1. Diet- make sure that you have a sufficiently diverse diet, which is high in greens and meat. Carbohydrates only early in the day, and no sugar, alcohol, or dairy. Do not cut back on your protein intake, do cut back on you carbs.
2. exercise- do weight training, heavy weight training, the muscle you gain the more fat you burn, almost exponentially. Do a short cardio workout at the beginning of your workout and then a big one at the end. Or if you are doing weghts on the same day as your MA, do the weights first, then half an hour to an hour off, and your MA. Make sure that you stretch every day and make sure that you breathe when you stretch.
3. Make sure that you are exercising all the muscle groups and not just your legs, or chest, etc. and make sure that you do exercises for specific stabilizer muscles. Elevated tiger claw push ups are an exellent exercise, but you may need to work up to these, as well as fist push ups, claps, two finger push ups, and military press push ups, this would be an example of five sets that would serve you well for chest. It has varying angles, levels of resistance and uses different stabilizers. for legs do squats, horse stance, lunges, leg extensions, leg curls, calf raises, stairs, and bike riding. Do all of these for for a couple sets. Dont forget the curls, and butterflies, and tricept extensions.
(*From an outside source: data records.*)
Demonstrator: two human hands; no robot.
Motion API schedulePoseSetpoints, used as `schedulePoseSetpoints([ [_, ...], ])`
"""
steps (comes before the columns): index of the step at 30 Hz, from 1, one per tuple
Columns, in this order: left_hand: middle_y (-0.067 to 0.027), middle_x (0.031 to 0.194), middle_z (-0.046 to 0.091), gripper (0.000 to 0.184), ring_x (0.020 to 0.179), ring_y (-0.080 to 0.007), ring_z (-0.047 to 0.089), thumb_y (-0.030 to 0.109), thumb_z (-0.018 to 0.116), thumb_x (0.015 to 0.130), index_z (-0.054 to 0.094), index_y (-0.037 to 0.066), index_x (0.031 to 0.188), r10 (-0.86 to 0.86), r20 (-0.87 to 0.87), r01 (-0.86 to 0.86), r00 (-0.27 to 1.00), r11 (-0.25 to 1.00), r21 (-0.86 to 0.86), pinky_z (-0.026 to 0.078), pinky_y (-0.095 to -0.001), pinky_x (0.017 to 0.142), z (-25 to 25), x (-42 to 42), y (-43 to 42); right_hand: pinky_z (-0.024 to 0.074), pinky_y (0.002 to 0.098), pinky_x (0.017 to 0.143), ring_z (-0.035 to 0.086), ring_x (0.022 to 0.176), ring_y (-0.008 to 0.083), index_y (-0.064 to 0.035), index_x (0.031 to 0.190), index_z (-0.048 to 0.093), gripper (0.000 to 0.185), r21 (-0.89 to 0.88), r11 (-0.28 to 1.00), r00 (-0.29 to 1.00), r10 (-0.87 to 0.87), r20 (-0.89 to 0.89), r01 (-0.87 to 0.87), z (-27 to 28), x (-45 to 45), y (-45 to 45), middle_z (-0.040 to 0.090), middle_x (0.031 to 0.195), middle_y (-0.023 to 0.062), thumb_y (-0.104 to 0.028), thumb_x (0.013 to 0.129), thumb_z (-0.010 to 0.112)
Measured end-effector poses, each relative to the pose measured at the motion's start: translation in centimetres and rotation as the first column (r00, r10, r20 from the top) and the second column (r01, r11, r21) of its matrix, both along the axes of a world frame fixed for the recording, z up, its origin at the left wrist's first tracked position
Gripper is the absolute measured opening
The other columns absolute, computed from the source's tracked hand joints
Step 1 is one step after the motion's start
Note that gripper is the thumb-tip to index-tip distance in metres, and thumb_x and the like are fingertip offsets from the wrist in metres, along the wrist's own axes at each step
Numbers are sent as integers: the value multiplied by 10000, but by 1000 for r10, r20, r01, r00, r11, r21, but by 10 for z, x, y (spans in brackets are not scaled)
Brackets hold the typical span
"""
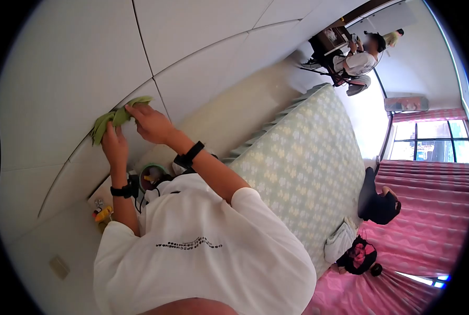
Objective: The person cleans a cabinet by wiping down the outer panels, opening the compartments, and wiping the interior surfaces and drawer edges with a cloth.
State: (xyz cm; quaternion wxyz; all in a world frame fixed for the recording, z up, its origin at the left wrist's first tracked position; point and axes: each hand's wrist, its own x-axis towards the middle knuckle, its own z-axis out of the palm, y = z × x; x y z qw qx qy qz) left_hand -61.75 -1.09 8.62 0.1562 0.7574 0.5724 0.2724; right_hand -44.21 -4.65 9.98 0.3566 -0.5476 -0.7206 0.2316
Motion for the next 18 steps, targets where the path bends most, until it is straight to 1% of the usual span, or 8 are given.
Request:
schedulePoseSetpoints([
  [1, -247, 1031, 646, 290, 968, -434, 597, 173, 571, 954, 565, -31, 1160, 5, 7, -5, 1000, 1000, 0, 479, -489, 805, -3, -3, -3, 479, 459, 970, 503, 1207, 405, -61, 1472, 344, 699, 0, 1000, 1000, 5, 7, -5, -1, -1, 1, 526, 1302, 230, -32, 818, 587],
  [3, -228, 1020, 645, 278, 962, -422, 607, 199, 594, 937, 594, -19, 1110, 89, 30, -94, 996, 944, 317, 476, -488, 808, -13, -22, -13, 455, 447, 1018, 477, 1264, 385, -62, 1458, 379, 705, 109, 994, 1000, 19, 24, -22, -7, -18, 2, 519, 1330, 216, 0, 785, 579],
  [6, -201, 1028, 623, 262, 972, -406, 585, 214, 626, 913, 628, 9, 1077, 172, 62, -183, 983, 917, 355, 469, -487, 810, -9, -56, -21, 408, 454, 1080, 455, 1310, 360, -72, 1450, 400, 720, 179, 977, 986, 91, 140, -116, -13, -50, 8, 504, 1370, 185, 14, 757, 572],
  [7, -201, 1028, 623, 262, 972, -406, 585, 214, 626, 913, 628, 9, 1077, 179, 55, -187, 982, 916, 354, 469, -487, 810, -8, -66, -23, 346, 474, 1130, 432, 1343, 329, -77, 1444, 416, 710, 233, 959, 975, 117, 190, -161, -17, -63, 9, 499, 1393, 156, -7, 754, 570],
  [9, -182, 1076, 579, 258, 998, -381, 540, 216, 648, 895, 649, 27, 1070, 490, -193, -392, 850, 833, 392, 454, -479, 824, -6, -88, -35, 321, 477, 1145, 416, 1359, 316, -72, 1422, 439, 675, 256, 951, 967, 119, 225, -177, -14, -90, 15, 503, 1392, 141, -29, 763, 576],
  [12, -183, 1129, 544, 276, 1013, -363, 500, 237, 664, 893, 654, 27, 1073, 639, -129, -530, 758, 720, 448, 443, -466, 839, -10, -123, -39, 273, 474, 1166, 411, 1363, 304, -63, 1372, 493, 606, 322, 922, 959, 136, 249, -214, -16, -131, 31, 523, 1366, 137, -69, 774, 591],
  [14, -187, 1153, 538, 299, 1066, -360, 501, 256, 649, 915, 643, 0, 1070, 653, -80, -561, 753, 701, 441, 448, -464, 857, -15, -143, -38, 250, 468, 1173, 421, 1352, 306, -59, 1343, 525, 571, 370, 899, 964, 164, 211, -234, -15, -153, 38, 540, 1340, 147, -88, 777, 599],
  [18, -187, 1130, 552, 317, 1071, -332, 541, 266, 613, 959, 621, -21, 1093, 501, 46, -478, 864, 788, 387, 462, -435, 877, -25, -149, -31, 278, 473, 1155, 472, 1283, 311, -71, 1293, 563, 534, 346, 897, 958, 225, 180, -276, -13, -159, 51, 559, 1280, 131, -126, 765, 619],
])
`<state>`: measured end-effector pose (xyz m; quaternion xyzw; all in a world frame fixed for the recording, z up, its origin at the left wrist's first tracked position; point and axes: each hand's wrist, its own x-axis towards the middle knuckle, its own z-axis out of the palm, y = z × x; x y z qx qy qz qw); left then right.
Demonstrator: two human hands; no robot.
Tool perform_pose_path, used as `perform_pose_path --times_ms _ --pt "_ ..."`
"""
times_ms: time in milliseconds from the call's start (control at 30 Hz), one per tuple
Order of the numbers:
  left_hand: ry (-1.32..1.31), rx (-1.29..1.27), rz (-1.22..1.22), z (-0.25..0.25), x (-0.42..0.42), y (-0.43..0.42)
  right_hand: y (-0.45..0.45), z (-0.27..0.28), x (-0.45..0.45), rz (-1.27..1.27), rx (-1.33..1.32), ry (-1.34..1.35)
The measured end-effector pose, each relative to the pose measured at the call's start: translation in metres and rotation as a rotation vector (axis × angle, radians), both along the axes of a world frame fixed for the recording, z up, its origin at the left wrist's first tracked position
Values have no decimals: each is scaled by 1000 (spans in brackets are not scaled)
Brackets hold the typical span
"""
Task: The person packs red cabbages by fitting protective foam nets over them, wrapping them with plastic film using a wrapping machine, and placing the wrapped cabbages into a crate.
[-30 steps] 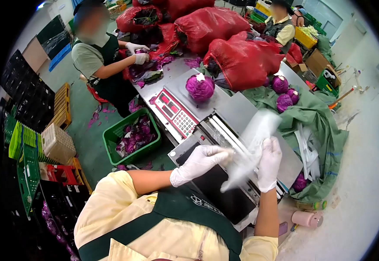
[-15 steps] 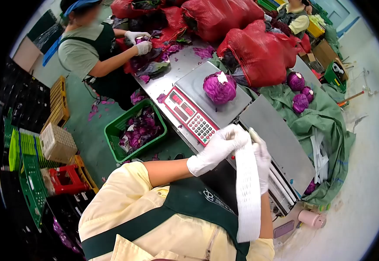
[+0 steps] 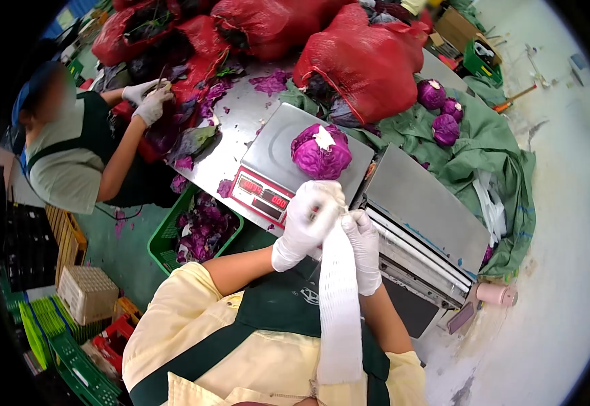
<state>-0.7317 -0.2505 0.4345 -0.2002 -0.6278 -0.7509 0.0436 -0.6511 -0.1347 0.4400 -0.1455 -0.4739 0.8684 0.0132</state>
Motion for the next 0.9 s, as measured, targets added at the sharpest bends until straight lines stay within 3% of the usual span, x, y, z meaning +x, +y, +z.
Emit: perform_pose_path --times_ms 67,100,133,167,200,267,333,400,433,467,500,533,567,633,667,733,800,867,900 --pt "-537 382 -203 -2 -4 0 -3 -20 -4 -74 52 7" --pt "-625 459 -256 -2 -8 -2 -3 -28 -7 -129 102 17" --pt "-713 534 -309 -1 -12 -5 12 -26 -10 -81 -21 -110" --pt "-803 483 -422 0 -9 -8 27 -18 -8 -75 627 111" --pt "-828 279 -614 -6 -5 -17 35 -10 -13 -105 367 58" --pt "-1090 111 -1192 -14 5 -37 51 7 -22 -255 -178 -41" --pt "-985 -169 -979 -9 -6 -58 59 22 -30 -91 19 -135" --pt "-785 -1 -438 -18 -40 -58 66 29 -46 372 823 -214" --pt "-613 -54 -260 -25 -69 -60 69 36 -61 524 1245 -224" --pt "-437 -103 -83 -34 -102 -61 88 12 -82 501 1350 -108" --pt "-312 -152 53 -45 -133 -58 92 18 -105 513 1203 -236" --pt "-183 -195 193 -55 -157 -55 111 -15 -138 326 1199 -116" --pt "-172 -188 196 -60 -171 -54 97 11 -164 205 1248 -288" --pt "22 -968 563 -65 -192 -53 92 9 -208 33 1454 -241" --pt "26 -961 574 -71 -196 -53 102 -16 -234 77 1641 -297" --pt "79 -1283 224 -87 -196 -57 121 -79 -261 225 1683 -444" --pt "94 -1336 139 -106 -172 -50 73 -35 -222 368 1466 -453" --pt "282 -1004 253 -118 -148 -43 68 -74 -217 196 922 -379" --pt "251 -983 320 -124 -142 -42 63 -84 -210 101 646 -324"
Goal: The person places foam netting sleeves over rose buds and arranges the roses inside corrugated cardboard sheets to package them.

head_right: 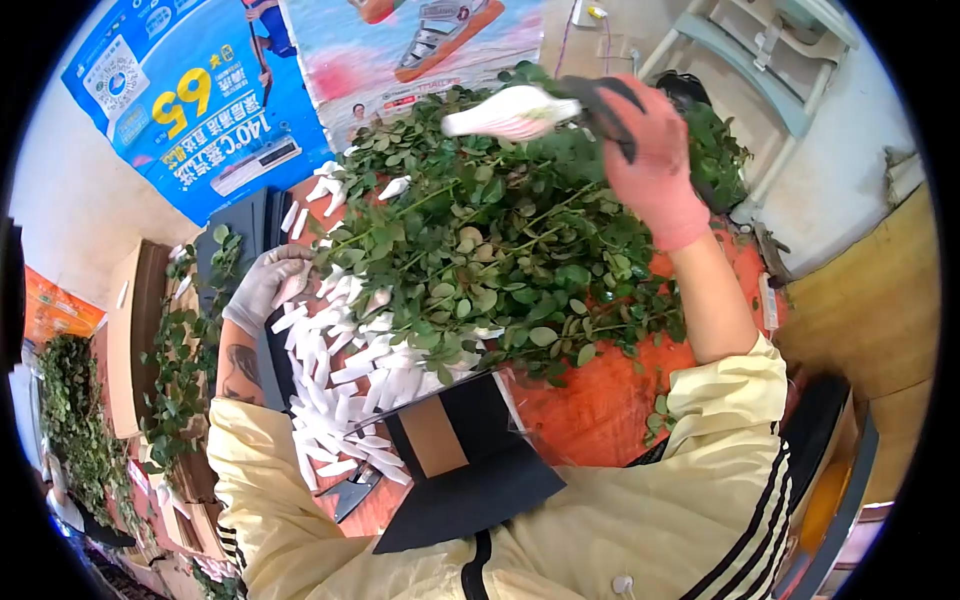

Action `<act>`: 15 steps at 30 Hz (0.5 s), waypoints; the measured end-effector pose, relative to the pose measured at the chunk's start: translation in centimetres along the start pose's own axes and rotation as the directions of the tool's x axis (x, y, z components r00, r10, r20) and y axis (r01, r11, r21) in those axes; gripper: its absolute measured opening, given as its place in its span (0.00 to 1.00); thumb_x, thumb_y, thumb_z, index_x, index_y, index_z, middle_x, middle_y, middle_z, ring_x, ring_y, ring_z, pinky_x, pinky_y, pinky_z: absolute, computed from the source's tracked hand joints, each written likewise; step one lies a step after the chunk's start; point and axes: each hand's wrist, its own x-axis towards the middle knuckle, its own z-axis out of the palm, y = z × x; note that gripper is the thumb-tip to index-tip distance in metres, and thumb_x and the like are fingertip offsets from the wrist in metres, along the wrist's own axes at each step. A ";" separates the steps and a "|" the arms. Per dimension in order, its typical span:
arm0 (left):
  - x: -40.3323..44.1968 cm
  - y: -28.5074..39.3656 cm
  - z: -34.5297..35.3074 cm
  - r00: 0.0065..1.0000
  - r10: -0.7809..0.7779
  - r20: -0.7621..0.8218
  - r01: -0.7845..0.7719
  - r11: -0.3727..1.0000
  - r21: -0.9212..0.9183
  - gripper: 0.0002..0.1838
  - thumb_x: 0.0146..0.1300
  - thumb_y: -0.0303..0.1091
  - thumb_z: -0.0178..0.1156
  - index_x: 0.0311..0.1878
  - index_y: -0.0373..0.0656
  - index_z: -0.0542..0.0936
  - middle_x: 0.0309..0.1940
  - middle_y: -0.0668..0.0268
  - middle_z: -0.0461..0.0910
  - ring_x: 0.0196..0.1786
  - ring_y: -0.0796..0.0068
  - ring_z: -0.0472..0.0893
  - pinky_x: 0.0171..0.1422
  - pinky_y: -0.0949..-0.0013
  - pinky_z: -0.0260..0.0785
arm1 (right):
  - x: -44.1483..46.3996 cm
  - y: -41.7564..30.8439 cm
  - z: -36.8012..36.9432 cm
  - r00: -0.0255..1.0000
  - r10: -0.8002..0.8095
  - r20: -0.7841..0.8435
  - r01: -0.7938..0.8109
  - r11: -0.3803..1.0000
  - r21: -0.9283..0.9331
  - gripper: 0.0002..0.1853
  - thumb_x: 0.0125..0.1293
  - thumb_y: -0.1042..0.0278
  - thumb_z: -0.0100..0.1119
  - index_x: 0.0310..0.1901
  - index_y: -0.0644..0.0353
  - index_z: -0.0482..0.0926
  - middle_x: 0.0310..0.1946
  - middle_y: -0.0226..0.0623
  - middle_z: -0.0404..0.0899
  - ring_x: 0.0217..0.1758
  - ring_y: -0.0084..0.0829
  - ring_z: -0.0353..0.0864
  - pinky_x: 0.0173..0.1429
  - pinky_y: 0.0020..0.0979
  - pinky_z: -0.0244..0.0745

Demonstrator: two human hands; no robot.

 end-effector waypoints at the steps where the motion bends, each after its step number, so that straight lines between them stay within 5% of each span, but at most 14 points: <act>1: -0.4 0.8 0.2 0.999 -0.008 0.052 0.008 1.000 0.005 0.13 0.63 0.28 0.53 0.49 0.32 0.73 0.34 0.58 0.80 0.30 0.71 0.80 0.30 0.76 0.73 | 0.4 -1.5 1.0 0.996 -0.086 -0.030 0.087 0.995 0.053 0.20 0.46 0.79 0.56 0.45 0.56 0.77 0.48 0.46 0.74 0.49 0.49 0.74 0.53 0.43 0.71; 4: -1.5 1.9 1.3 0.990 0.012 0.139 -0.016 0.999 0.029 0.15 0.64 0.29 0.53 0.52 0.31 0.74 0.40 0.61 0.80 0.39 0.74 0.80 0.47 0.72 0.74 | 3.0 -8.4 3.4 0.922 -0.348 0.172 0.327 0.935 0.140 0.12 0.49 0.74 0.54 0.36 0.48 0.78 0.40 0.34 0.75 0.37 0.34 0.76 0.41 0.33 0.73; 6: -1.6 1.1 1.9 0.984 0.063 0.165 -0.068 0.998 0.020 0.18 0.62 0.32 0.57 0.52 0.31 0.73 0.41 0.61 0.79 0.42 0.74 0.79 0.50 0.73 0.73 | 2.0 -12.4 6.5 0.828 -0.485 0.280 0.461 0.875 0.150 0.09 0.57 0.71 0.49 0.34 0.43 0.76 0.37 0.25 0.72 0.32 0.22 0.73 0.35 0.23 0.70; 7: -1.9 0.8 2.1 0.987 0.061 0.148 -0.063 0.998 0.012 0.19 0.62 0.33 0.57 0.52 0.30 0.73 0.41 0.62 0.79 0.42 0.74 0.79 0.50 0.74 0.72 | 0.7 -13.9 8.5 0.838 -0.475 0.270 0.458 0.880 0.127 0.09 0.57 0.71 0.49 0.34 0.43 0.76 0.37 0.25 0.72 0.32 0.22 0.73 0.35 0.23 0.70; 10: -2.5 -1.0 2.9 0.996 0.068 0.063 -0.065 0.997 -0.052 0.15 0.60 0.31 0.58 0.49 0.34 0.76 0.39 0.65 0.81 0.39 0.77 0.80 0.47 0.74 0.74 | -4.0 -16.7 16.1 0.661 -0.560 0.500 0.476 0.828 0.298 0.18 0.58 0.57 0.42 0.51 0.34 0.71 0.60 0.38 0.66 0.58 0.42 0.64 0.61 0.42 0.58; 15: -3.9 -3.4 3.3 1.000 0.014 -0.009 -0.016 0.980 -0.198 0.19 0.57 0.32 0.57 0.51 0.34 0.71 0.39 0.62 0.79 0.37 0.73 0.80 0.40 0.71 0.75 | -5.8 -16.5 19.0 0.693 -0.436 0.574 0.421 0.891 0.168 0.26 0.56 0.53 0.50 0.56 0.53 0.69 0.59 0.42 0.66 0.62 0.45 0.61 0.66 0.45 0.54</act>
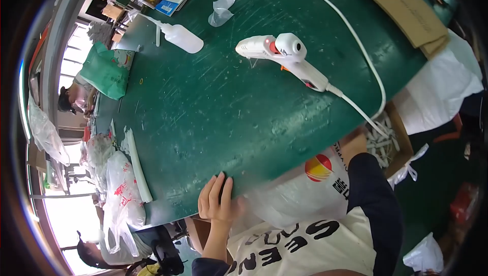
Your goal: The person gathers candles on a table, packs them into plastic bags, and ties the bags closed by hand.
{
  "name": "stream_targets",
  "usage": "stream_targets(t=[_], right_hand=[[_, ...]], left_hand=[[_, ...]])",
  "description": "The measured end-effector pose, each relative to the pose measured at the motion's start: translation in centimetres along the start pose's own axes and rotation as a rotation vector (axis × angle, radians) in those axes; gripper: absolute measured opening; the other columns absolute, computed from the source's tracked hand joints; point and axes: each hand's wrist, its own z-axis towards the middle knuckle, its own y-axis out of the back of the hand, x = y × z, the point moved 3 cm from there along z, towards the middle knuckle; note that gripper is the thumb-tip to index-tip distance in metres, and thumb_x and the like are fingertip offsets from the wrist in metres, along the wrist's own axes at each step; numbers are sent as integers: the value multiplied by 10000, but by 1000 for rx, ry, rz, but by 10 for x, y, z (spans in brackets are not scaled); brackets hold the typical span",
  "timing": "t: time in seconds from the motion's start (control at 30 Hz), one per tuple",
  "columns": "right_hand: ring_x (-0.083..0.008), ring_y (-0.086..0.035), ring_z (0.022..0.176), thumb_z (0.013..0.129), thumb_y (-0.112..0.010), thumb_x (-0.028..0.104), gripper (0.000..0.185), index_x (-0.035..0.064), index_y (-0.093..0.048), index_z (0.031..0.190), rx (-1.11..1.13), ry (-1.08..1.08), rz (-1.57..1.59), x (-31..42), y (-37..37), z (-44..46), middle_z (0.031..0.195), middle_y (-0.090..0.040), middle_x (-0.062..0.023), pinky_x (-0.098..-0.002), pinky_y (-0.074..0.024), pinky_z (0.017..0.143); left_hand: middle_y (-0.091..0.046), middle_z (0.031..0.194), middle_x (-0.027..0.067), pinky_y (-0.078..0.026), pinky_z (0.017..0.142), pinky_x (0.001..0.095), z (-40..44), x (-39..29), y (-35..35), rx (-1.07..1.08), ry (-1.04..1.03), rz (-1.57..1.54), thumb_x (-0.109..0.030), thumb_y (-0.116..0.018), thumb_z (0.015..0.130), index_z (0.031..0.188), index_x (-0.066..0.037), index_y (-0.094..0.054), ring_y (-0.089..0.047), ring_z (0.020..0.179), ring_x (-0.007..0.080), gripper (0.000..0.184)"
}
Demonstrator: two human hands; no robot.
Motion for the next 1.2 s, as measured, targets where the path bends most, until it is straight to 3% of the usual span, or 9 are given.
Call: stream_targets(t=[0.23, 0.4, 0.6, 0.63, 0.73, 0.83, 0.93, 1.03, 1.2], right_hand=[[-128, -553, 719, 807, -544, 282, 266, 106, -528, 1005, 53, -59, 260, 35, -55, -57, 882, -554, -71, -229, -427, 490], [-146, -550, 741, 818, -507, 300, 284, 104, -516, 1024, 206, -176, 130, 42, -63, -157, 925, -545, -76, -255, -436, 519], [-202, -528, 757, 827, -423, 278, 306, 94, -507, 1056, 145, -469, -411, 47, -57, -268, 997, -539, -91, -351, -465, 587], [-161, -529, 718, 798, -479, 230, 255, 54, -560, 964, 346, -412, -187, -20, -25, -200, 889, -557, -69, -304, -457, 531], [-132, -532, 678, 771, -519, 191, 208, 37, -594, 891, 616, -286, -631, 6, -49, -272, 827, -561, -47, -270, -450, 516], [-129, -531, 652, 771, -521, 178, 207, 17, -599, 876, 699, -271, -913, 10, -54, -298, 806, -556, -36, -271, -451, 531], [-126, -536, 655, 783, -510, 145, 205, -4, -597, 894, 755, -318, -788, 13, -52, -303, 807, -566, -45, -267, -447, 534], [-124, -560, 696, 793, -502, 109, 210, -34, -591, 919, 746, -366, -764, 15, -48, -288, 846, -584, -62, -270, -465, 559], [-131, -581, 797, 804, -506, 92, 249, -35, -578, 1006, 677, -352, -726, 44, -57, -292, 962, -593, -82, -272, -492, 644]], left_hand=[[-566, 1042, 93, -416, 808, 380, 4, -3, 10, -24, -4, -203, -147, -561, 618, 970, -57, -608, -525, 952, 274, 366], [-547, 1032, 81, -385, 836, 394, -17, -17, 27, -76, -149, -433, -69, -591, 612, 944, -97, -613, -498, 969, 250, 334], [-504, 1111, 94, -357, 872, 405, -49, -31, 17, 89, -289, -651, -91, -621, 617, 1047, -112, -564, -458, 1043, 268, 434], [-478, 1146, 100, -344, 885, 411, -52, -34, 14, 132, -271, -658, -113, -632, 621, 1084, -116, -539, -435, 1070, 277, 473], [-405, 1238, 116, -305, 920, 431, -60, -38, 9, 257, -241, -692, -191, -663, 629, 1179, -124, -469, -369, 1139, 305, 588], [-359, 1286, 129, -275, 946, 443, -68, -30, 8, 360, -253, -749, -345, -701, 603, 1239, -118, -414, -326, 1175, 325, 734], [-348, 1293, 139, -269, 950, 444, -72, -19, 16, 423, -272, -885, -363, -707, 600, 1245, -115, -406, -319, 1184, 328, 753], [-400, 1258, 133, -299, 929, 435, -84, -7, 14, 428, -220, -936, -349, -704, 618, 1204, -106, -454, -371, 1146, 328, 683], [-597, 943, 110, -415, 778, 371, -108, -2, -12, 513, -156, -1020, -253, -680, 667, 911, -54, -614, -551, 879, 278, 321]])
This should give you a good workout: for all of these exercises do next to no weight for the first two weeks just to get the motion down, then two weeks of as much as you can for 12 reps, then 4 weeks of as much as you can for 4-6 reps, then stay at that weight for 4 weeks going up in the number of repetitions each work out. One other thing to remember, don't work out every day, especially not at first. The rest and recovery time is more important to your muscles than the exercise. If you don't rest enought you will experience cramping, and over fatigue. You will also not see results as dramatic or quickly. Oh and the push ups should all be done to fail.